[INPUT DATA — start]

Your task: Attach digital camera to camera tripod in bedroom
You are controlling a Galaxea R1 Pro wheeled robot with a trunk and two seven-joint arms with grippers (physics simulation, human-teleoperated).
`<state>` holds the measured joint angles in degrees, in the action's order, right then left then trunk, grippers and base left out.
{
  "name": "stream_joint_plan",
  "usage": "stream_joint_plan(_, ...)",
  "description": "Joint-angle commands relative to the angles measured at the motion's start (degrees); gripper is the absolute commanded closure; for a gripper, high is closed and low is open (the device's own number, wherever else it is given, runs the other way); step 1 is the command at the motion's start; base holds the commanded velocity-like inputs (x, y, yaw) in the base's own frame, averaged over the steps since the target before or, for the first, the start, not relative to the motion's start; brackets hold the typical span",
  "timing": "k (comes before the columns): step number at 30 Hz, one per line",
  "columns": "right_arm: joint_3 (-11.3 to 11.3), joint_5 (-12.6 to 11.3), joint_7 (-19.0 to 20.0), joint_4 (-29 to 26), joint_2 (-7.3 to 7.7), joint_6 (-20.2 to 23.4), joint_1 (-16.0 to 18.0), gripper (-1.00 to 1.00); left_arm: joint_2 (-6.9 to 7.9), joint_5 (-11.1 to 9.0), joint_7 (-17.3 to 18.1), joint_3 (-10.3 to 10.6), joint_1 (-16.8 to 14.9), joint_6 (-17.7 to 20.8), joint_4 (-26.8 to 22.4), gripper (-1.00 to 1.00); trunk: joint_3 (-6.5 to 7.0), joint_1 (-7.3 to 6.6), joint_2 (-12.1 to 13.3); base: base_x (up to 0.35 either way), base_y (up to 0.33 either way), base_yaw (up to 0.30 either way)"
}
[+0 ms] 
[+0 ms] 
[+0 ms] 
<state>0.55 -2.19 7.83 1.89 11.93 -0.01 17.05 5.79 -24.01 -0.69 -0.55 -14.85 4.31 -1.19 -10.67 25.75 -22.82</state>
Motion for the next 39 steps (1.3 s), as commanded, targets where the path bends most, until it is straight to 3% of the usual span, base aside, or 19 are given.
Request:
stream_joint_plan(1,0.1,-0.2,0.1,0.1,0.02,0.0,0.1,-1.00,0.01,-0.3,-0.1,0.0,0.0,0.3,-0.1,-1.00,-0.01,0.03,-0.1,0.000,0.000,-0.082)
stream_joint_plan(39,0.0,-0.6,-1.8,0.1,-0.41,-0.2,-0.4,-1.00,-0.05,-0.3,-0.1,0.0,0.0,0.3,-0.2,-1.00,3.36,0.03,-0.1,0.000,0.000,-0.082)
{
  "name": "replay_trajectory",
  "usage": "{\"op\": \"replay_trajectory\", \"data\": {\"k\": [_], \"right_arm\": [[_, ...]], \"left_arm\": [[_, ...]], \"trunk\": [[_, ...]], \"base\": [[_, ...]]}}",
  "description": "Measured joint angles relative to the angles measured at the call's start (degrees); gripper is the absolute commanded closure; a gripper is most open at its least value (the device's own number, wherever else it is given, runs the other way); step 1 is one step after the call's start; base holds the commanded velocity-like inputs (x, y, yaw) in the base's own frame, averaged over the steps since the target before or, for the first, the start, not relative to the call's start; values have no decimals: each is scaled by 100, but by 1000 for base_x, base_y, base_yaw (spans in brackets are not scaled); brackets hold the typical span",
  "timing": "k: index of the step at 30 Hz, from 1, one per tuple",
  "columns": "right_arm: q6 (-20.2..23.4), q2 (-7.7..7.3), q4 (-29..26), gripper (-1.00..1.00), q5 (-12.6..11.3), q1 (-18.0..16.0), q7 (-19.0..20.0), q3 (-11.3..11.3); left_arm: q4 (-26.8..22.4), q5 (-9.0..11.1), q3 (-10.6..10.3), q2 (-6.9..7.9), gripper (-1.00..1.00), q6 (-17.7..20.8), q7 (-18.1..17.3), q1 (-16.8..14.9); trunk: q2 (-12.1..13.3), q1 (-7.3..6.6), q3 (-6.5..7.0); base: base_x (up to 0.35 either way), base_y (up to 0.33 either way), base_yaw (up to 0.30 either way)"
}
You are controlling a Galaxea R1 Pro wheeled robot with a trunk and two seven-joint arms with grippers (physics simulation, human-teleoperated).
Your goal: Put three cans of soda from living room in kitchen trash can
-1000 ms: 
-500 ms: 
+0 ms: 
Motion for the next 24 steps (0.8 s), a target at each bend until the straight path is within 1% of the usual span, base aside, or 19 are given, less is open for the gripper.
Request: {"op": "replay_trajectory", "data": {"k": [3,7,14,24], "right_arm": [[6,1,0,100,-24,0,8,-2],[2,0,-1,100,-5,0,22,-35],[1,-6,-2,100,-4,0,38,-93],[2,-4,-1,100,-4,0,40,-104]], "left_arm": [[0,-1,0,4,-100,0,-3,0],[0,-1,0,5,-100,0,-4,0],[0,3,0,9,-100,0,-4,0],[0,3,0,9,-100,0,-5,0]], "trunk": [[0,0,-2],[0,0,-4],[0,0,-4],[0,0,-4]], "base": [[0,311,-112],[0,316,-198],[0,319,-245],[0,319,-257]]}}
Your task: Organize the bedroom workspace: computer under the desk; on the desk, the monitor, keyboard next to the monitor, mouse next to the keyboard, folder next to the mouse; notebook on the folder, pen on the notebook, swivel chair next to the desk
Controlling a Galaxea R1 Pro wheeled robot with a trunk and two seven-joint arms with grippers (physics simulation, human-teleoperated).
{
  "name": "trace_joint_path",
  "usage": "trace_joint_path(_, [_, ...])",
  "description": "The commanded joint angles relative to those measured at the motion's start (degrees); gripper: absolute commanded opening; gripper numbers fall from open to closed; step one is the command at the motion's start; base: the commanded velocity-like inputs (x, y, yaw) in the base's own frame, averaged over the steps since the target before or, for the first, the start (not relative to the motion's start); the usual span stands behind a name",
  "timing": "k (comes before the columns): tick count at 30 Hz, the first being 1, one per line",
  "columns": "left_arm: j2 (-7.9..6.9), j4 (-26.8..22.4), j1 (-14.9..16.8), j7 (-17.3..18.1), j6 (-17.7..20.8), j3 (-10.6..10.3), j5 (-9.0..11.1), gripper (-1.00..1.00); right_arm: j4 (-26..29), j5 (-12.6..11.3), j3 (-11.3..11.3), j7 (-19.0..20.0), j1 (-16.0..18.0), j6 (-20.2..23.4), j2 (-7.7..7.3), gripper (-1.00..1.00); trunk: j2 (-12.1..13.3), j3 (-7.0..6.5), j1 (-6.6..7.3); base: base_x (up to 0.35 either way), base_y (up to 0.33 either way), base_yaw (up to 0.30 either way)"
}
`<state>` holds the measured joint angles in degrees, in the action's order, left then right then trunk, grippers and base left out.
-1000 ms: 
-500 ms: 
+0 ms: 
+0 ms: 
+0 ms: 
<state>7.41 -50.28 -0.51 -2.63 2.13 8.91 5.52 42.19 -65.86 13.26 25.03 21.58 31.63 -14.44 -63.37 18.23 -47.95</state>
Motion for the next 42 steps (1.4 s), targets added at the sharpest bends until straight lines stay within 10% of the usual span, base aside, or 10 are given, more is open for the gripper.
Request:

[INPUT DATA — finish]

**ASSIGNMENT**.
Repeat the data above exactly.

**TASK OUTPUT**.
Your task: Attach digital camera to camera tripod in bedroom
You are controlling a Galaxea R1 Pro wheeled robot with a trunk and two seven-joint arms with grippers (physics simulation, human-teleoperated).
`<state>` holds the measured joint angles in degrees, in the action's order, right then left then trunk, grippers and base left out.
{
  "name": "stream_joint_plan",
  "usage": "stream_joint_plan(_, ...)",
  "description": "Joint-angle commands relative to the angles measured at the motion's start (degrees); gripper is the absolute commanded closure; for a gripper, high is closed and low is open (the device's own number, wherever else it is given, runs the other way); step 1 is the command at the motion's start; base holds the commanded velocity-like inputs (x, y, yaw) in the base's own frame, averaged over the steps since the target before or, for the first, the start, not relative to the motion's start; brackets hold the typical span",
  "timing": "k (comes before the columns): step number at 30 Hz, one per line",
  "columns": "right_arm: joint_3 (-11.3 to 11.3), joint_5 (-12.6 to 11.3), joint_7 (-19.0 to 20.0), joint_4 (-29 to 26), joint_2 (-7.3 to 7.7), joint_6 (-20.2 to 23.4), joint_1 (-16.0 to 18.0), gripper (-1.00 to 1.00); left_arm: joint_2 (-6.9 to 7.9), joint_5 (-11.1 to 9.0), joint_7 (-17.3 to 18.1), joint_3 (-10.3 to 10.6), joint_1 (-16.8 to 14.9), joint_6 (-17.7 to 20.8), joint_4 (-26.8 to 22.4), gripper (-1.00 to 1.00); trunk: joint_3 (-6.5 to 7.0), joint_1 (-7.3 to 6.6), joint_2 (-12.1 to 13.3); base: base_x (up to 0.35 either way), base_y (up to 0.33 either way), base_yaw (up to 0.30 either way)"
}
[+0 ms] 
[+0 ms] 
[+0 ms] 
<state>0.55 -2.19 7.83 1.89 11.93 -0.01 17.05 5.79 -24.01 -0.69 -0.55 -14.85 4.31 -1.19 -10.67 25.75 -22.82</state>
Motion for the next 39 steps (1.3 s), as commanded, targets where the path bends most, until it is straight to 3% of the usual span, base aside, or 19 are given.
Request:
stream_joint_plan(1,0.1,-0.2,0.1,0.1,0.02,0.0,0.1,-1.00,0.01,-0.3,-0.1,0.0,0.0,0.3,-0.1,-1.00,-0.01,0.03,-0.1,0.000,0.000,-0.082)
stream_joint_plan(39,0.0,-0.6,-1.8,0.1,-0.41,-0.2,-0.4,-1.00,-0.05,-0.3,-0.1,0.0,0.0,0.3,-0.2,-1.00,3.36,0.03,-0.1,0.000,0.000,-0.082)
{
  "name": "replay_trajectory",
  "usage": "{\"op\": \"replay_trajectory\", \"data\": {\"k\": [_], \"right_arm\": [[_, ...]], \"left_arm\": [[_, ...]], \"trunk\": [[_, ...]], \"base\": [[_, ...]]}}",
  "description": "Measured joint angles relative to the angles measured at the call's start (degrees); gripper is the absolute commanded closure; a gripper is most open at its least value (the device's own number, wherever else it is given, runs the other way); step 1 is one step after the call's start; base holds the commanded velocity-like inputs (x, y, yaw) in the base's own frame, averaged over the steps since the target before or, for the first, the start, not relative to the call's start; values have no decimals: each is scaled by 100, but by 1000 for base_x, base_y, base_yaw (spans in brackets are not scaled); brackets hold the typical span",
  "timing": "k: index of the step at 30 Hz, from 1, one per tuple",
  "columns": "right_arm: q6 (-20.2..23.4), q2 (-7.7..7.3), q4 (-29..26), gripper (-1.00..1.00), q5 (-12.6..11.3), q1 (-18.0..16.0), q7 (-19.0..20.0), q3 (-11.3..11.3); left_arm: q4 (-26.8..22.4), q5 (-9.0..11.1), q3 (-10.6..10.3), q2 (-6.9..7.9), gripper (-1.00..1.00), q6 (-17.7..20.8), q7 (-18.1..17.3), q1 (-16.8..14.9); trunk: q2 (-12.1..13.3), q1 (-7.3..6.6), q3 (-6.5..7.0); base: base_x (up to 0.35 either way), base_y (up to 0.33 either way), base_yaw (up to 0.30 either way)"
}
You are controlling a Galaxea R1 Pro wheeled robot with a trunk and two seven-joint arms with grippers (physics simulation, human-teleoperated).
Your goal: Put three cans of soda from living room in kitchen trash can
-1000 ms: 
-500 ms: 
+0 ms: 
Motion for the next 24 steps (0.8 s), a target at each bend until the straight path is within 1% of the usual span, base aside, or 19 are given, less is open for the gripper.
Request: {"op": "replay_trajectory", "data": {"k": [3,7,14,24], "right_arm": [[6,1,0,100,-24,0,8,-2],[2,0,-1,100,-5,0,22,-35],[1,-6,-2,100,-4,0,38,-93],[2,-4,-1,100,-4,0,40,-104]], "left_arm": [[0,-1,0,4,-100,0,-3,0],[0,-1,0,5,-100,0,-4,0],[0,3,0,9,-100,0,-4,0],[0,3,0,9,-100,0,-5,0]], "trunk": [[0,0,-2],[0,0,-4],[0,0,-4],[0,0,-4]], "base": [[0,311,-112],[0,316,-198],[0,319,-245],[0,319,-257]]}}
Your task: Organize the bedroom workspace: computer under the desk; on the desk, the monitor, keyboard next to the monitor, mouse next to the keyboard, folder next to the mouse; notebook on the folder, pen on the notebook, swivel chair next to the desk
Controlling a Galaxea R1 Pro wheeled robot with a trunk and two seven-joint arms with grippers (physics simulation, human-teleoperated).
{
  "name": "trace_joint_path",
  "usage": "trace_joint_path(_, [_, ...])",
  "description": "The commanded joint angles relative to those measured at the motion's start (degrees); gripper: absolute commanded opening; gripper numbers fall from open to closed; step one is the command at the motion's start; base: the commanded velocity-like inputs (x, y, yaw) in the base's own frame, averaged over the steps since the target before or, for the first, the start (not relative to the motion's start); the usual span stands behind a name",
  "timing": "k (comes before the columns): tick count at 30 Hz, the first being 1, one per line",
  "columns": "left_arm: j2 (-7.9..6.9), j4 (-26.8..22.4), j1 (-14.9..16.8), j7 (-17.3..18.1), j6 (-17.7..20.8), j3 (-10.6..10.3), j5 (-9.0..11.1), gripper (-1.00..1.00); right_arm: j4 (-26..29), j5 (-12.6..11.3), j3 (-11.3..11.3), j7 (-19.0..20.0), j1 (-16.0..18.0), j6 (-20.2..23.4), j2 (-7.7..7.3), gripper (-1.00..1.00); trunk: j2 (-12.1..13.3), j3 (-7.0..6.5), j1 (-6.6..7.3); base: base_x (up to 0.35 either way), base_y (up to 0.33 either way), base_yaw (up to 0.30 either way)"
}
`<state>` holds the measured joint angles in degrees, in the action's order, left then right then trunk, grippers and base left out.
-1000 ms: 
-500 ms: 
+0 ms: 
+0 ms: 
+0 ms: 
<state>7.41 -50.28 -0.51 -2.63 2.13 8.91 5.52 42.19 -65.86 13.26 25.03 21.58 31.63 -14.44 -63.37 18.23 -47.95</state>
Motion for the next 42 steps (1.4 s), targets added at the sharpest bends until straight lines stay within 10% of the usual span, base aside, or 10 are given, more is open for the gripper.
Request:

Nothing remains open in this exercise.